While this implies a decisive severance from the classic canons of period drama, in which it is even more necessary to maintain a narrative detachment due to a temporal distance of the diegetic fact, on the other hand a direct dialogue is necessary with those who must be made aware of Catherine’s true nature. The protagonist wants the viewer to enter into direct communion with her, that through an act of empathy he can understand that “she is not bad, they draw her like this”. And here the veil represented by the objective dissolves, and the viewer awakens from his sleep of filmic identification, to realize that he is watching a scenic and fictional representation of a story that has been told for too long inaccurately and unfairly compared to a woman, Caterina de ‘Medici, portrayed as a snake, but simply a queen who did not have the youth of a princess.

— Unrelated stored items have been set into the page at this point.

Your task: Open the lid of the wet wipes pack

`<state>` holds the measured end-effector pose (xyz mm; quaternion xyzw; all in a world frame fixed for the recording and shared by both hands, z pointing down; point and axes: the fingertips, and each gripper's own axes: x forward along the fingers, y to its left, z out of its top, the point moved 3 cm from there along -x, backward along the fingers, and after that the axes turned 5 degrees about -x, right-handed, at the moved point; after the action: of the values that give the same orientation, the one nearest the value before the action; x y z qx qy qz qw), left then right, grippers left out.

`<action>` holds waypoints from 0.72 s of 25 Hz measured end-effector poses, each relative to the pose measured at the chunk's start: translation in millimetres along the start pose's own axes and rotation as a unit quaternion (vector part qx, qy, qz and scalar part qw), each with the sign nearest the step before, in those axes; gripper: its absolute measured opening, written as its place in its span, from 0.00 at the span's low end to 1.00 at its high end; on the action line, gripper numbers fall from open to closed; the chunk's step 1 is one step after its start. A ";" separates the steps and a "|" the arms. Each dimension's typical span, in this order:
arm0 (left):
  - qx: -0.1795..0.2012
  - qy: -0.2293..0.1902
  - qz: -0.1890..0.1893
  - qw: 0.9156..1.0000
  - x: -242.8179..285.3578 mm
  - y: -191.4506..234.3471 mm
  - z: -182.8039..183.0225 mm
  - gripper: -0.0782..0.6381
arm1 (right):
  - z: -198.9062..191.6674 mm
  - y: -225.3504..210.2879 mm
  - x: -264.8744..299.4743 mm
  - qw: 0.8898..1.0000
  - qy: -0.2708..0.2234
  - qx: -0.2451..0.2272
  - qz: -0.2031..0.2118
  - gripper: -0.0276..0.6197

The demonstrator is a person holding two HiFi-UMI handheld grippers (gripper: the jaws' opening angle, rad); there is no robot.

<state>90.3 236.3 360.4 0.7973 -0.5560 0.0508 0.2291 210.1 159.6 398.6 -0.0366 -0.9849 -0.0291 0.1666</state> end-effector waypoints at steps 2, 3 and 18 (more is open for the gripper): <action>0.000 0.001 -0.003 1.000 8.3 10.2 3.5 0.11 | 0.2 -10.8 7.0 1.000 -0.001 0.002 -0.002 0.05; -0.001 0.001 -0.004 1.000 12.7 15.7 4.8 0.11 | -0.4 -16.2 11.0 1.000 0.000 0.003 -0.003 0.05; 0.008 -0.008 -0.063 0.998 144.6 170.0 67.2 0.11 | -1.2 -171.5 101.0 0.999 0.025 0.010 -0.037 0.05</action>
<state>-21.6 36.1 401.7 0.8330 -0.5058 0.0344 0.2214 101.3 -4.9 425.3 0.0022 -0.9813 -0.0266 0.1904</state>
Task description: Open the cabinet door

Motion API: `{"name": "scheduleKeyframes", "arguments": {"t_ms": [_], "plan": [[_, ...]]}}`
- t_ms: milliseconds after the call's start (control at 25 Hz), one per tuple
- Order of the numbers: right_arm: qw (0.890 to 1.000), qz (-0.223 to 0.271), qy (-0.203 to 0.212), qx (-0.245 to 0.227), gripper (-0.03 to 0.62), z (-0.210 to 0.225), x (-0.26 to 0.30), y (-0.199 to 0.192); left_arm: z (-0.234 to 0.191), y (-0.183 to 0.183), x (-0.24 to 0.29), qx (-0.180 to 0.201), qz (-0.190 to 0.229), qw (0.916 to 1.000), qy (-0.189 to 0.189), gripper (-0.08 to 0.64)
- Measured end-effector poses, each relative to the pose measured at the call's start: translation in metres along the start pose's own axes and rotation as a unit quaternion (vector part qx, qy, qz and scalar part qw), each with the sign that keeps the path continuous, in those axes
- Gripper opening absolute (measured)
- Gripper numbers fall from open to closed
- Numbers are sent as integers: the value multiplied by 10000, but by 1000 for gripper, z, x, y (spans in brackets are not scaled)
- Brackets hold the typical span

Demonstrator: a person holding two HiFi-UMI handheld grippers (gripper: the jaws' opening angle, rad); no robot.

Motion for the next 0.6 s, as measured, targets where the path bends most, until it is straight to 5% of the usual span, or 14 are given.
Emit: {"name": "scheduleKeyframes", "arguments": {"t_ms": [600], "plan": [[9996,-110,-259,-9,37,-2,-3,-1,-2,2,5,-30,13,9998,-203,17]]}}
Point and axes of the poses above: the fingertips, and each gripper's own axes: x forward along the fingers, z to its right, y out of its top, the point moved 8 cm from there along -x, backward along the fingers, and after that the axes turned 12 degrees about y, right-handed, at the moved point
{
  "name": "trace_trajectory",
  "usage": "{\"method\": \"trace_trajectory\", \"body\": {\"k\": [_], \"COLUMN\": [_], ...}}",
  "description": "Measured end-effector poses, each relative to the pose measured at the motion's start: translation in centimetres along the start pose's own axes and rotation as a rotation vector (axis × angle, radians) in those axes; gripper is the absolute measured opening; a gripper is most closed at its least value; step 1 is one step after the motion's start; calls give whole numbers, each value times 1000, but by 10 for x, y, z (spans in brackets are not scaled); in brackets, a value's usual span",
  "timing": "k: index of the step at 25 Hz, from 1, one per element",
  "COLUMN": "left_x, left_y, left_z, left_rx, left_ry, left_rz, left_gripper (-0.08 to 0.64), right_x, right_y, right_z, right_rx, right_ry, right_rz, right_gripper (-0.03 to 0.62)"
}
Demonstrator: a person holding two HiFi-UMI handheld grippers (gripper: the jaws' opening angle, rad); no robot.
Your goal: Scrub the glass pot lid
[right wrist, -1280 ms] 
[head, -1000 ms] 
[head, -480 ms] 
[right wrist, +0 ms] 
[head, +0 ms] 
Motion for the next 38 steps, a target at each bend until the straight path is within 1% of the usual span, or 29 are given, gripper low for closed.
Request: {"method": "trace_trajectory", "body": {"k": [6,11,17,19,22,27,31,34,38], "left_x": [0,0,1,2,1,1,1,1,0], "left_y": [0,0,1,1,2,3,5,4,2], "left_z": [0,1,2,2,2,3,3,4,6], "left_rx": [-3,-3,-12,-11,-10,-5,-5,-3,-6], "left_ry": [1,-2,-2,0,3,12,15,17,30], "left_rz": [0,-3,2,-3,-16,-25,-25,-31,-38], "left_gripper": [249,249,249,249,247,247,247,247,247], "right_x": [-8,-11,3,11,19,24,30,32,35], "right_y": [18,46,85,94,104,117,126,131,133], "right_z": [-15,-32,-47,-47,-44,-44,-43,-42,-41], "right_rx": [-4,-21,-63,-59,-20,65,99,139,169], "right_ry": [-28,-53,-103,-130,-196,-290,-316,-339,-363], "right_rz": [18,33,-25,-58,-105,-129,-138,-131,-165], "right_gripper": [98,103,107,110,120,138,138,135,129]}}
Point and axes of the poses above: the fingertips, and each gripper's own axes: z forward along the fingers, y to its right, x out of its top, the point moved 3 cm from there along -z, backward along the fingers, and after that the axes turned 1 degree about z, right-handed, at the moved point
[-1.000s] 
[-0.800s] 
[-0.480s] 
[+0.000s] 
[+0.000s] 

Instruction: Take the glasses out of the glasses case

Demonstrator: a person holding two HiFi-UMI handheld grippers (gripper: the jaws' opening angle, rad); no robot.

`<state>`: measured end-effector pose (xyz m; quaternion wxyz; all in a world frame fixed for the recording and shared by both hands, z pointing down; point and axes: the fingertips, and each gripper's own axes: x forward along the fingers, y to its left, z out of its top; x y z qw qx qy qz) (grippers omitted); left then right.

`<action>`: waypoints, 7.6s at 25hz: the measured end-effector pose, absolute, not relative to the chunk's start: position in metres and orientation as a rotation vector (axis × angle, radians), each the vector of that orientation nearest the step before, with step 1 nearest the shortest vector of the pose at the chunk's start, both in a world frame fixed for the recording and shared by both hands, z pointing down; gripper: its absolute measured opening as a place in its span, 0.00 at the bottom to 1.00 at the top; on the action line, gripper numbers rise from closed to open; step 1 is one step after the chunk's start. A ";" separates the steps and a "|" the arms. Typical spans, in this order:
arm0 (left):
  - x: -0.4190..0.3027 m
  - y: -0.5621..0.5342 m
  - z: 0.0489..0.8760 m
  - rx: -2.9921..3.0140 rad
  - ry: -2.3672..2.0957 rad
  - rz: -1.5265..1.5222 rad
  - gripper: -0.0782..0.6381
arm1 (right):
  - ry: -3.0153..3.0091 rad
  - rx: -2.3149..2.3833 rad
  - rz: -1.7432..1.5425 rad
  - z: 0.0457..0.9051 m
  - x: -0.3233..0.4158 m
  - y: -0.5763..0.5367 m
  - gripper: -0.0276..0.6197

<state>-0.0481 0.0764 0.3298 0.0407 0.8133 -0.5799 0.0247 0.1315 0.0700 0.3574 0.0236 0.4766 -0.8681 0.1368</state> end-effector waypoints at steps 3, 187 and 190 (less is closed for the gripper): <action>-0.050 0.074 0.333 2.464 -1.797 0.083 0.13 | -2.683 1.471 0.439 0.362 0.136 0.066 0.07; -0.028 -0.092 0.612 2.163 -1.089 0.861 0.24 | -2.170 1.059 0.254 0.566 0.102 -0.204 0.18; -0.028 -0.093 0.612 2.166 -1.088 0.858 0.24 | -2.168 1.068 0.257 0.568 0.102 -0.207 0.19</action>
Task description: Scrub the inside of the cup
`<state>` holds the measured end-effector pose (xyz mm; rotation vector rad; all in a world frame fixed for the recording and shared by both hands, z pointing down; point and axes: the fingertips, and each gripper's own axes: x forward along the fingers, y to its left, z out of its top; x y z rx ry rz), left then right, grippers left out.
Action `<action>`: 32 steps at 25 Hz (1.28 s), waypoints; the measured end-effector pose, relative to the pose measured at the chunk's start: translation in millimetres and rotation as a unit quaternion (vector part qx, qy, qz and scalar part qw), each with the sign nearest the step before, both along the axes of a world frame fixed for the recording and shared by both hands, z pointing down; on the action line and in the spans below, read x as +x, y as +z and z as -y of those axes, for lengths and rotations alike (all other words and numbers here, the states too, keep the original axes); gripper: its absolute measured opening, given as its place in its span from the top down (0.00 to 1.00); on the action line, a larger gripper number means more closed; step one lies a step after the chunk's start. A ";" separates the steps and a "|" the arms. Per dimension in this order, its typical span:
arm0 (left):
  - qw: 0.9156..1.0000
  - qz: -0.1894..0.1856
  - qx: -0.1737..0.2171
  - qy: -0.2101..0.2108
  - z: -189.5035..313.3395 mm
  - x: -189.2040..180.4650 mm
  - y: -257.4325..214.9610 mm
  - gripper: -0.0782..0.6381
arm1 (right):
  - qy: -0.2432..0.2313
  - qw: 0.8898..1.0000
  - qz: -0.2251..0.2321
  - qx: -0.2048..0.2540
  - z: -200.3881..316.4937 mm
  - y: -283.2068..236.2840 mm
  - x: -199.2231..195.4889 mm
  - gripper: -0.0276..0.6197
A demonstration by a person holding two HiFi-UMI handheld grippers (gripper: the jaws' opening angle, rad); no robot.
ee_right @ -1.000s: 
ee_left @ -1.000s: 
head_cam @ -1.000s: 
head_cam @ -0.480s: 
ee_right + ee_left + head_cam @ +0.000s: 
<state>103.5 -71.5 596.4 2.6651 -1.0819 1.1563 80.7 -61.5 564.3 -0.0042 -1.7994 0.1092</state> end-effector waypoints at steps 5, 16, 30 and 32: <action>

The Serpent Queen Review: The Last Words
A strong woman, capable of building her fortunes, Caterina de ‘Medici has a contemporary spirit in an ancient world. The series plays with the legend around the merciless ferocity of a woman queen consort, regent, and queen mother. Watching the 8 episodes of The Serpent Queen the impression is of being in front of a finished story, especially for how the narration has developed. Without making spoilers if not related to reality, the series ends with the coronation of his second son Charles IX, of which he is regent until he comes of age. The reign of Caterina de’Medici is therefore still very long but to develop subsequent seasons a profound change in the narrative construction would be necessary, based on the flashbacks and the story of Caterina herself.